CHF is a condition characterized by an inability of the heart to meet the circulatory demands of the body. There are two types of CHF: left-sided and right-sided. Left-sided heart failure arises because the left ventricle is less efficient at pumping blood into the systemic circulation (decreased ejection fraction). This leads to volume accumulation in the left ventricle (increased left ventricular end-diastolic volume), which backs up into the pulmonary circulation. Clinically, this manifests with exertional dyspnea, orthopnea, paroxysmal nocturnal dyspnea, and persistent coughing due to pulmonary edema. Physical examination and auscultation may reveal bibasilar crackles, a diffuse displaced PMI, and an early diastolic gallop (S3 heart sound).

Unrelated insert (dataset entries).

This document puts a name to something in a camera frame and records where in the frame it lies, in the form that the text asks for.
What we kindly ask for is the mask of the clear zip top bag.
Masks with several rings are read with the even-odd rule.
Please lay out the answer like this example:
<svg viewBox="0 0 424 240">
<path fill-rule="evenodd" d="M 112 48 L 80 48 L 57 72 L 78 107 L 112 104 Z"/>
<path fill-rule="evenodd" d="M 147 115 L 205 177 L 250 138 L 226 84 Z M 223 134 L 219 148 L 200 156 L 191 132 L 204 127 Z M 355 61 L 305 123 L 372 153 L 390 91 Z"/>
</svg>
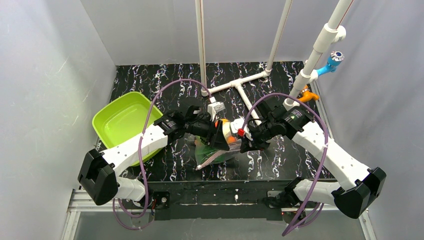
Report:
<svg viewBox="0 0 424 240">
<path fill-rule="evenodd" d="M 223 134 L 226 143 L 229 146 L 229 150 L 221 150 L 216 147 L 211 147 L 203 143 L 199 136 L 193 136 L 192 138 L 195 145 L 195 160 L 197 164 L 195 168 L 196 171 L 199 171 L 208 165 L 224 163 L 240 152 L 242 141 L 232 135 L 230 121 L 228 119 L 222 119 L 222 121 Z"/>
</svg>

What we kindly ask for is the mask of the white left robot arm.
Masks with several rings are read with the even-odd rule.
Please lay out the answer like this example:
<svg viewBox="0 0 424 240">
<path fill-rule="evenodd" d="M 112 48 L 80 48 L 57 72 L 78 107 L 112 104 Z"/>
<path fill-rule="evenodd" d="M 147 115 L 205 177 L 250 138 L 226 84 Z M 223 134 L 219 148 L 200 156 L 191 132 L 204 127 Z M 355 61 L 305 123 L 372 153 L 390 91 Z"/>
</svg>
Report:
<svg viewBox="0 0 424 240">
<path fill-rule="evenodd" d="M 200 137 L 205 145 L 228 151 L 230 147 L 223 127 L 222 120 L 212 120 L 211 115 L 202 113 L 198 106 L 189 107 L 185 114 L 178 110 L 168 111 L 129 140 L 102 152 L 88 151 L 77 180 L 97 206 L 114 198 L 138 202 L 146 195 L 145 183 L 121 177 L 124 170 L 186 133 Z"/>
</svg>

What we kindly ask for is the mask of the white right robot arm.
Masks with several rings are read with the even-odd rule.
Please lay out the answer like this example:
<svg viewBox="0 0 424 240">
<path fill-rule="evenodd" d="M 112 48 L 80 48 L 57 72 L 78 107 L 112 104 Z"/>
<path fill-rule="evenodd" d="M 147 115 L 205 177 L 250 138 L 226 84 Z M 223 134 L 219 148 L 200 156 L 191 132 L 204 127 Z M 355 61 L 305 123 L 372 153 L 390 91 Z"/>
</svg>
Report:
<svg viewBox="0 0 424 240">
<path fill-rule="evenodd" d="M 311 111 L 302 106 L 270 108 L 264 100 L 257 109 L 262 116 L 260 125 L 252 125 L 248 115 L 237 131 L 242 138 L 242 153 L 264 150 L 272 138 L 285 136 L 312 154 L 336 179 L 314 183 L 298 177 L 285 187 L 292 205 L 304 201 L 324 203 L 357 219 L 380 196 L 386 172 L 380 167 L 370 168 L 346 152 L 328 136 Z"/>
</svg>

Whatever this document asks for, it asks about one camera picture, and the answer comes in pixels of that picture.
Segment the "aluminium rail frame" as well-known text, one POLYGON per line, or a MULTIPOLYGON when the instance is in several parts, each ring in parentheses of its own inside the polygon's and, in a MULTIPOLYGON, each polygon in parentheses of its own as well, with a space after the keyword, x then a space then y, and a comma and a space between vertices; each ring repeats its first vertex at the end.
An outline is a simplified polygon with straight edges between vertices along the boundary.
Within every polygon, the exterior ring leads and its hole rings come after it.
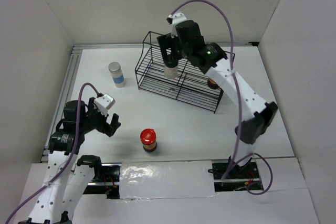
POLYGON ((158 162, 226 159, 233 152, 238 110, 223 97, 215 113, 151 92, 139 90, 135 67, 142 45, 85 49, 70 59, 61 90, 61 101, 75 100, 84 83, 82 98, 88 101, 96 92, 115 98, 110 114, 119 115, 121 126, 112 137, 97 131, 88 133, 80 154, 99 156, 105 163, 158 162), (109 64, 118 62, 125 85, 117 88, 109 64), (157 148, 146 152, 140 141, 144 129, 154 129, 157 148))

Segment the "silver lid blue label bottle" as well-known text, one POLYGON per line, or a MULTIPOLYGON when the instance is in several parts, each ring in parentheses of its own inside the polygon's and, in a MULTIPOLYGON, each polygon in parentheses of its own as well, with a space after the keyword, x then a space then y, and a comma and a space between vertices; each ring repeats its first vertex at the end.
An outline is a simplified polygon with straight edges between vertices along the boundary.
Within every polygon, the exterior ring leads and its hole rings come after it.
POLYGON ((125 85, 125 79, 121 66, 118 62, 111 62, 108 66, 113 82, 117 88, 122 88, 125 85))

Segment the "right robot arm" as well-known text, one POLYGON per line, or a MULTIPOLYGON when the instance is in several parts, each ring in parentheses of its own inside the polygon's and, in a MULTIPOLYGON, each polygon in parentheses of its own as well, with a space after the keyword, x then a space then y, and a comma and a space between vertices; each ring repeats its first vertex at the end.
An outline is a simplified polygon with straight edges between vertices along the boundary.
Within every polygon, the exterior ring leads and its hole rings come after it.
POLYGON ((222 179, 229 174, 235 178, 247 172, 257 139, 272 123, 278 106, 260 97, 233 68, 233 55, 215 42, 206 43, 198 23, 186 18, 168 17, 171 32, 158 36, 164 62, 164 75, 175 79, 181 59, 186 59, 205 76, 213 80, 238 107, 237 140, 229 165, 222 179))

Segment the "black lid white bottle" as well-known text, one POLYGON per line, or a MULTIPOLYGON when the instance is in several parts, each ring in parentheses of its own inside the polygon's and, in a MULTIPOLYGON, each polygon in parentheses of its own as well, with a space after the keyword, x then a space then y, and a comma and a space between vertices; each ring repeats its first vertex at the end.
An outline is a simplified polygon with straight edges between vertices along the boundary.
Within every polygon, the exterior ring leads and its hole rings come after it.
POLYGON ((164 63, 164 75, 167 79, 175 79, 178 74, 179 64, 177 61, 168 61, 164 63))

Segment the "white glossy tape sheet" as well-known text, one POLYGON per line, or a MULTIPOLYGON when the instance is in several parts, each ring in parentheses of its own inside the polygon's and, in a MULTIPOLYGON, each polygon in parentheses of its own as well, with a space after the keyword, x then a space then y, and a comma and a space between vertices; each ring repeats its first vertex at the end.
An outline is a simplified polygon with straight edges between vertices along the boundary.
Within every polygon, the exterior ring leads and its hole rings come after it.
POLYGON ((121 199, 207 198, 216 195, 211 161, 124 162, 121 199))

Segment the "red lid jar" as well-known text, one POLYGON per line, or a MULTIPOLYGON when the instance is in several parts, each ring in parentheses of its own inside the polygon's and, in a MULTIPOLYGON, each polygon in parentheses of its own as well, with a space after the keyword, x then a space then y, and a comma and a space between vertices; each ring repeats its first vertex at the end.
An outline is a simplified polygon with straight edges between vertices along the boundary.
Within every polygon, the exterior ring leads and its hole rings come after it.
POLYGON ((140 141, 146 152, 153 152, 157 148, 156 132, 154 129, 144 129, 140 133, 140 141))
POLYGON ((211 78, 207 79, 207 85, 209 88, 214 89, 214 90, 219 88, 218 84, 211 78))

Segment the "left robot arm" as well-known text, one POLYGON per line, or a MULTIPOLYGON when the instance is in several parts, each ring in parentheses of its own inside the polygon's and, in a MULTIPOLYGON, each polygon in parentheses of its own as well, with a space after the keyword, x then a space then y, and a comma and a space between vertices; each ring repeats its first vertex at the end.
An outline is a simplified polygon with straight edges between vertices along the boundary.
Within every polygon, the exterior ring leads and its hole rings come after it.
POLYGON ((78 156, 85 134, 96 130, 111 137, 120 127, 119 116, 113 114, 107 122, 108 111, 115 100, 108 94, 90 98, 88 103, 69 101, 64 117, 58 122, 49 140, 45 189, 23 223, 72 223, 75 208, 90 181, 103 177, 100 157, 78 156))

Figure A demonstrates an enlarged heart silhouette (greater than 1/2 the chest diameter). This indicates volume overload due to a decreased ability to pump blood out of the heart into the systemic circulation.
Answer 1: An increased ejection fraction and decreased left ventricular end-diastolic volume would be seen in a state of volume depletion. In these cases, preload will be decreased (decreased left ventricular end-diastolic volume) so the heart will attempt to compensate by increasing contractility and ejection fraction.
Answer 2: A preserved ejection fraction and normal compliance are seen in a normal healthy heart. In this patient with exertional dyspnea, orthopnea, and multiple physical exam signs suggestive of heart failure, the ejection fraction would likely be decreased.
Answer 3: A preserved ejection fraction and decreased compliance are seen in diastolic heart failure. This condition arises due to hypertrophic cardiomyopathy and infiltrative myopathies. In these situations, the ejection fraction is preserved but the heart cannot fill completely (decreased compliance).
Answer 5: In this patient with obvious signs of volume overload (pulmonary edema, radiograph, S3 heart sound, and displaced PMI), the left ventricular diastolic volume would be higher, not lower, than normal.
Patients with left-sided CHF often present with exertional dyspnea, orthopnea, and paroxysmal nocturnal dyspnea. Left-sided CHF arises because the heart cannot pump blood effectively into the systemic circulation (decreased ejection fraction) leading to a buildup of volume in the left heart and pulmonary circulation (increased left ventricular end-diastolic volume).